Your answer is a number only: how many lines in the data below contain "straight"?
•••••
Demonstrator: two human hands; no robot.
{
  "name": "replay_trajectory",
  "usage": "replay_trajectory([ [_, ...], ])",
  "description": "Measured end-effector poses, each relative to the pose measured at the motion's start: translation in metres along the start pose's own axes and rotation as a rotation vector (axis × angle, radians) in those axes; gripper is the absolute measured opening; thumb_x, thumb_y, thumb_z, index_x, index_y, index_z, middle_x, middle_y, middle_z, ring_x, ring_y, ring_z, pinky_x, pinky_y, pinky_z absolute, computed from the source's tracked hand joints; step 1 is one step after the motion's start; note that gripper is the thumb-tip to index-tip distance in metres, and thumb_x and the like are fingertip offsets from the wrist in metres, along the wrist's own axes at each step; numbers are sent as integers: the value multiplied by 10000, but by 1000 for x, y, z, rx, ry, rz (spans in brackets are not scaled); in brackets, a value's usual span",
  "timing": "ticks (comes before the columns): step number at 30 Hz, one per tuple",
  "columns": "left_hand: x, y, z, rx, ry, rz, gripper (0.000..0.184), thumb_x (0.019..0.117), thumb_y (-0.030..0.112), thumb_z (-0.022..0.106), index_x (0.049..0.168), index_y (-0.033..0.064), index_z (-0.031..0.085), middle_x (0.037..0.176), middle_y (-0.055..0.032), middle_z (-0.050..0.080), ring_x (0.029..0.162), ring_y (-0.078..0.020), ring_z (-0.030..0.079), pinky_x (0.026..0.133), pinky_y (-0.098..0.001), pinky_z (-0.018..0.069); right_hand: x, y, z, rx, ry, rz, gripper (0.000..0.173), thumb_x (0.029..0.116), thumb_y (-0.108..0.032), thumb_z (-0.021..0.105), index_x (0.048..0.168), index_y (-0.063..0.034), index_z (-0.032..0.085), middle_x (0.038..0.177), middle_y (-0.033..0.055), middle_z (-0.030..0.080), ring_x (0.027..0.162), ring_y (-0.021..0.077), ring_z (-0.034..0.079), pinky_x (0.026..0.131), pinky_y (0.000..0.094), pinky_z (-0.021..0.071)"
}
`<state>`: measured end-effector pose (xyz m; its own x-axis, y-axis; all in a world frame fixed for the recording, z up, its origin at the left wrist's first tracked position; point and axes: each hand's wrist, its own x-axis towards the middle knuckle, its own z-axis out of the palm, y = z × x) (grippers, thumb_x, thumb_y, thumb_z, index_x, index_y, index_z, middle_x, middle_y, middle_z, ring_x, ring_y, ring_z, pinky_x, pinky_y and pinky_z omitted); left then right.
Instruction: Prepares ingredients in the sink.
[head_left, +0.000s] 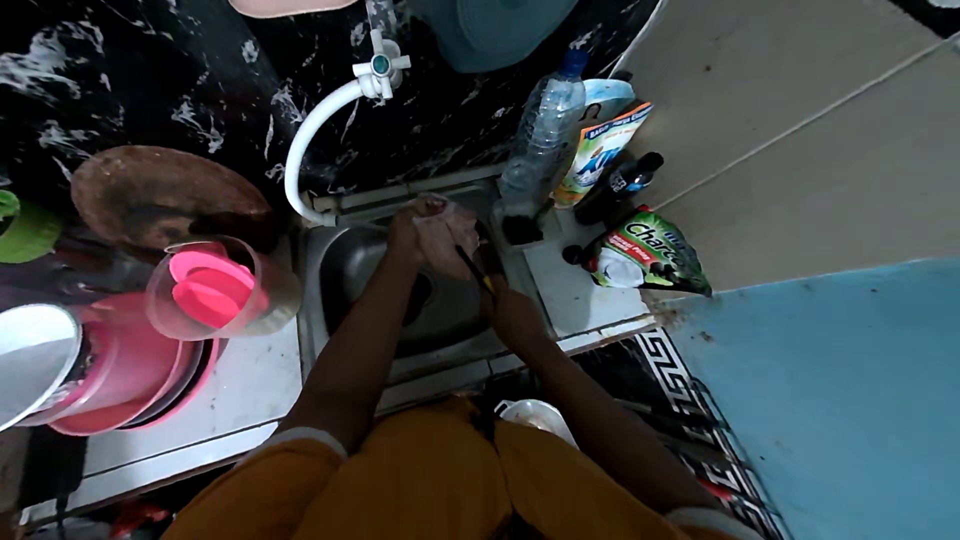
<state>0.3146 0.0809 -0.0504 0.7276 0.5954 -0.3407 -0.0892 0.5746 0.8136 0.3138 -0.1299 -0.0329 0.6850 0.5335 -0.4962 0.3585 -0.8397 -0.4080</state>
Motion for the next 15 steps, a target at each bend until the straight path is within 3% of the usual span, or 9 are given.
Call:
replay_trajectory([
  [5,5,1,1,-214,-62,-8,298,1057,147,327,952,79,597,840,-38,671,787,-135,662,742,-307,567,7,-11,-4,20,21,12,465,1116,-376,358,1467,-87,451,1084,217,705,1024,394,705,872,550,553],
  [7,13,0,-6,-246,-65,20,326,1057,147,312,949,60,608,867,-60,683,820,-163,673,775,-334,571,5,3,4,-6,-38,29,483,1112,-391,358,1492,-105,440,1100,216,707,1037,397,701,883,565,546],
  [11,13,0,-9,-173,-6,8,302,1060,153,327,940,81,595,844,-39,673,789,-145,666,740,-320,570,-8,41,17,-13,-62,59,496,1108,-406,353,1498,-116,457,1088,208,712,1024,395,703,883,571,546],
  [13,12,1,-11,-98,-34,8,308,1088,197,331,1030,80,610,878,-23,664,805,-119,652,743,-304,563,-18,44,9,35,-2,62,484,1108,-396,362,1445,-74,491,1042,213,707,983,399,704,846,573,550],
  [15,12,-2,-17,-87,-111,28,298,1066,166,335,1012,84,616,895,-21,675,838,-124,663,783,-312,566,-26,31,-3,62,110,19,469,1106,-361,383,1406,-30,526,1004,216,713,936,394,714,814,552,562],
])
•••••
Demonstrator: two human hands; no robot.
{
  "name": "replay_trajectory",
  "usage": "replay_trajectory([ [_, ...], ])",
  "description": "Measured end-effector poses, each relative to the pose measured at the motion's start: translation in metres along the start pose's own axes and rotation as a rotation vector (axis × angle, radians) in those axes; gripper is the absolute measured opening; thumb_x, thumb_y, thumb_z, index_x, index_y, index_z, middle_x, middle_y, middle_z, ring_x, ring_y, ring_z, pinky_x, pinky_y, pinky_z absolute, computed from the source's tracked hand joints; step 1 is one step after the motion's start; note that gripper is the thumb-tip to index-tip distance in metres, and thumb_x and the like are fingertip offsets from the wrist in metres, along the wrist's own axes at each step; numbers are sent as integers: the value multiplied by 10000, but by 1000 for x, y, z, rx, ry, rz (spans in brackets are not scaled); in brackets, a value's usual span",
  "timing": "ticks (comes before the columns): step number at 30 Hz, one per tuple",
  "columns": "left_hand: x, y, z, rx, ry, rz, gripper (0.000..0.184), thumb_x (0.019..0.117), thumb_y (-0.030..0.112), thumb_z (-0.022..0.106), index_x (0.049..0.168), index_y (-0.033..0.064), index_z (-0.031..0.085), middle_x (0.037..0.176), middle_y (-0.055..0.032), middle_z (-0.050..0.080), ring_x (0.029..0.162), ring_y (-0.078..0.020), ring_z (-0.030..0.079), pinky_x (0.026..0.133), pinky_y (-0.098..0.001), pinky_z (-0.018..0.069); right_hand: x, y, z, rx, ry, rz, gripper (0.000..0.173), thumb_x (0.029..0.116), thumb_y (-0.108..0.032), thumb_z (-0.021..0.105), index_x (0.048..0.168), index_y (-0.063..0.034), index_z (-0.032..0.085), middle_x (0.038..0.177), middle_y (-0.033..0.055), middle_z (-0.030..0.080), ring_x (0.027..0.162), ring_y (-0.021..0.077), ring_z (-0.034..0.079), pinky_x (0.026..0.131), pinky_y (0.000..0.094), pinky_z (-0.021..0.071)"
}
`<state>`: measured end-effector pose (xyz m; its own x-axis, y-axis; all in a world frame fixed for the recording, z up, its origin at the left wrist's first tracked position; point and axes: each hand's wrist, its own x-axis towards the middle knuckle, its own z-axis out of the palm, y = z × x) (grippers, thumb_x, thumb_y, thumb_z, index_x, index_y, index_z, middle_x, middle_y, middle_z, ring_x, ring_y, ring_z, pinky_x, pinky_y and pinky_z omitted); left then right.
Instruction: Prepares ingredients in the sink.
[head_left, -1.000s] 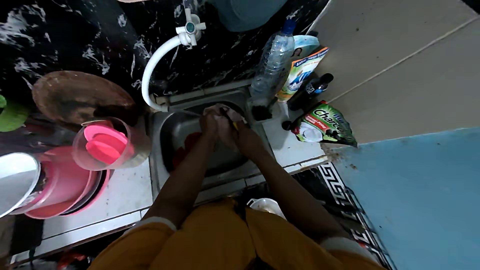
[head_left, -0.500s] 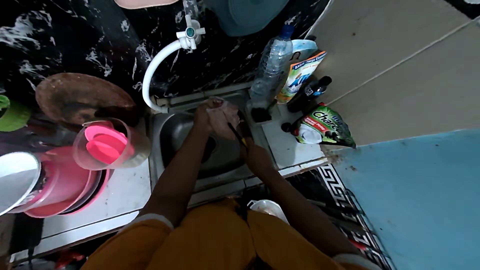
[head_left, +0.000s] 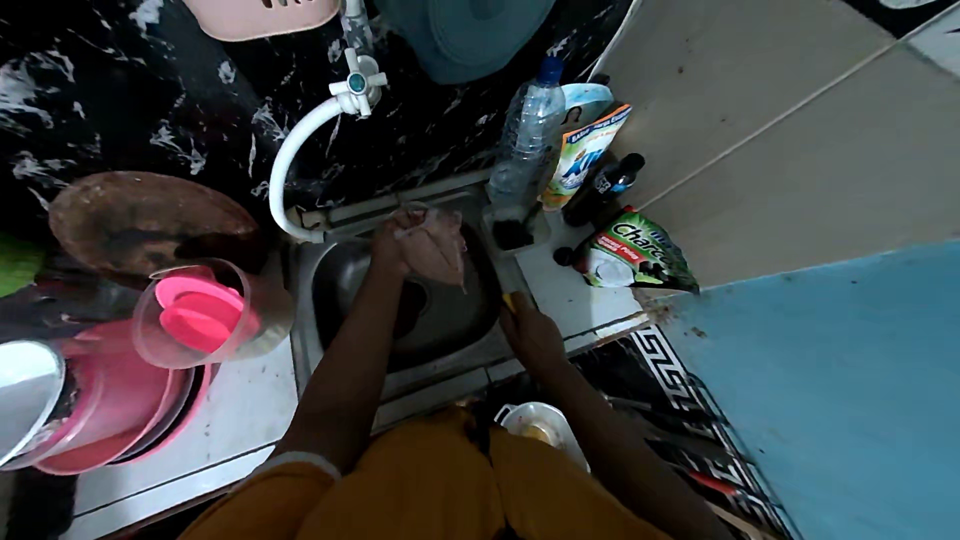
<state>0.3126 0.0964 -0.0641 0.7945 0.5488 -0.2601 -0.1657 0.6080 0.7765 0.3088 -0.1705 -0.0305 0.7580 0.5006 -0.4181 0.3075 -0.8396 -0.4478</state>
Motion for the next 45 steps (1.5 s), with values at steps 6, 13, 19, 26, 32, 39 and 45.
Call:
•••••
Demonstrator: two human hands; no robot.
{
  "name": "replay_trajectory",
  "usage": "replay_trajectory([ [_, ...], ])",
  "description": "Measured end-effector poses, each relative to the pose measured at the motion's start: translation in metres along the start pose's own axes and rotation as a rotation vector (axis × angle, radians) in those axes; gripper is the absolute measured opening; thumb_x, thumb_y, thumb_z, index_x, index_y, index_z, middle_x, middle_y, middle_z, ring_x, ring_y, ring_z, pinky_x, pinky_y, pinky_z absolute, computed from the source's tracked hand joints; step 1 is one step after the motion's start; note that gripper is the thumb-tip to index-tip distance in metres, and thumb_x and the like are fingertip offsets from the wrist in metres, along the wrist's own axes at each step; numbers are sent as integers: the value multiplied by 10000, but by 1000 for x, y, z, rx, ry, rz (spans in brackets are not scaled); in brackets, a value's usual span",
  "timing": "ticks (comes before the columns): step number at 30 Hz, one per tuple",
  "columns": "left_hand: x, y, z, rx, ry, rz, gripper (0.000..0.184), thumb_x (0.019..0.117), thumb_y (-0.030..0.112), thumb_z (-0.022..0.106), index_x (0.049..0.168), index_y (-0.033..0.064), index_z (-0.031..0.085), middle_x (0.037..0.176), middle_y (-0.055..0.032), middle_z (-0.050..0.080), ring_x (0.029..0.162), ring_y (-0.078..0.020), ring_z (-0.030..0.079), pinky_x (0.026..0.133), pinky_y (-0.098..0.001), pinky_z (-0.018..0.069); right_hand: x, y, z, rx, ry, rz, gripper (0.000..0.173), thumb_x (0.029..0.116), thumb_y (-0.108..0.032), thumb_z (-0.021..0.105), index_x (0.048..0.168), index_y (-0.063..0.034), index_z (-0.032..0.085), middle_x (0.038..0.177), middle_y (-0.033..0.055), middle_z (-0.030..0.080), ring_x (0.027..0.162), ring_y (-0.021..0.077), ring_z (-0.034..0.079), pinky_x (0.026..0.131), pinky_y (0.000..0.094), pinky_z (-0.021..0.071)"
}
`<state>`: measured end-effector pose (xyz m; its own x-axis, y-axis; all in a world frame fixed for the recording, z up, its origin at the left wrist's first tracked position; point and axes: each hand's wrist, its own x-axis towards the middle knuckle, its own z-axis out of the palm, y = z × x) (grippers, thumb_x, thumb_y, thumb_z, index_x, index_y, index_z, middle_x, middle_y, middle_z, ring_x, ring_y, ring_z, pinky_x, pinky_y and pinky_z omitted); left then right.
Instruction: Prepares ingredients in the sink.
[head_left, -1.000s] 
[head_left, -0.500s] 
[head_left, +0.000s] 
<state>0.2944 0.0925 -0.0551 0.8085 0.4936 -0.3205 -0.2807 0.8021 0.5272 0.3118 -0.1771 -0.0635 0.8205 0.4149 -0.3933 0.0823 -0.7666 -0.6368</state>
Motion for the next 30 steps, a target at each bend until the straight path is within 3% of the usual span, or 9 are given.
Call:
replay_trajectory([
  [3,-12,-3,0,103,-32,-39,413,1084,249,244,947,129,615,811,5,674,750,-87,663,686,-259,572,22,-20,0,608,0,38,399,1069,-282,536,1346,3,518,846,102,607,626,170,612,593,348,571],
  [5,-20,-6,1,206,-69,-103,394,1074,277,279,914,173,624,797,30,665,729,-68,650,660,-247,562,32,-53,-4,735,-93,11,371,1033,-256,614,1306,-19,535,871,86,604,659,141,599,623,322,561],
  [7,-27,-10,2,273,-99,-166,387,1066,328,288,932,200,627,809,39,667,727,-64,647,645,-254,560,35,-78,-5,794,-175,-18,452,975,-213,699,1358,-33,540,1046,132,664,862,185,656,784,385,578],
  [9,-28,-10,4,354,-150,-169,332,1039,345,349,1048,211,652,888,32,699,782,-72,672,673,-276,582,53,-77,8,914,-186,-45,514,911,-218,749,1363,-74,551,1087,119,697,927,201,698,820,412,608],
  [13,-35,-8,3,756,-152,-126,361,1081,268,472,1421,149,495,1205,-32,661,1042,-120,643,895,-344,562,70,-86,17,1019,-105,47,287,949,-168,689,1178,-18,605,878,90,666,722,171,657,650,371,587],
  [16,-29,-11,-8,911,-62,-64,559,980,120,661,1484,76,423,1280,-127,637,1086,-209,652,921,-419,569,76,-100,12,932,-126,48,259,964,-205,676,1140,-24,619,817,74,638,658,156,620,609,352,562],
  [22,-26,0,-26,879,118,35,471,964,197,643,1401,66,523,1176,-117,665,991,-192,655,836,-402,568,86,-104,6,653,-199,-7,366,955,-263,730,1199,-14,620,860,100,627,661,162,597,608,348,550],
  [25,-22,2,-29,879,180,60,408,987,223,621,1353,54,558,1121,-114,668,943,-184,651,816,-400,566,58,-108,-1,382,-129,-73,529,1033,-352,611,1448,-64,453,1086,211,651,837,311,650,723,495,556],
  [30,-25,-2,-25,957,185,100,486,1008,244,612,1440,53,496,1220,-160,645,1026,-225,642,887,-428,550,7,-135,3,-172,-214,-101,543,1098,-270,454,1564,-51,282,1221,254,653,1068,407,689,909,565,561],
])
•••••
**Written response**
2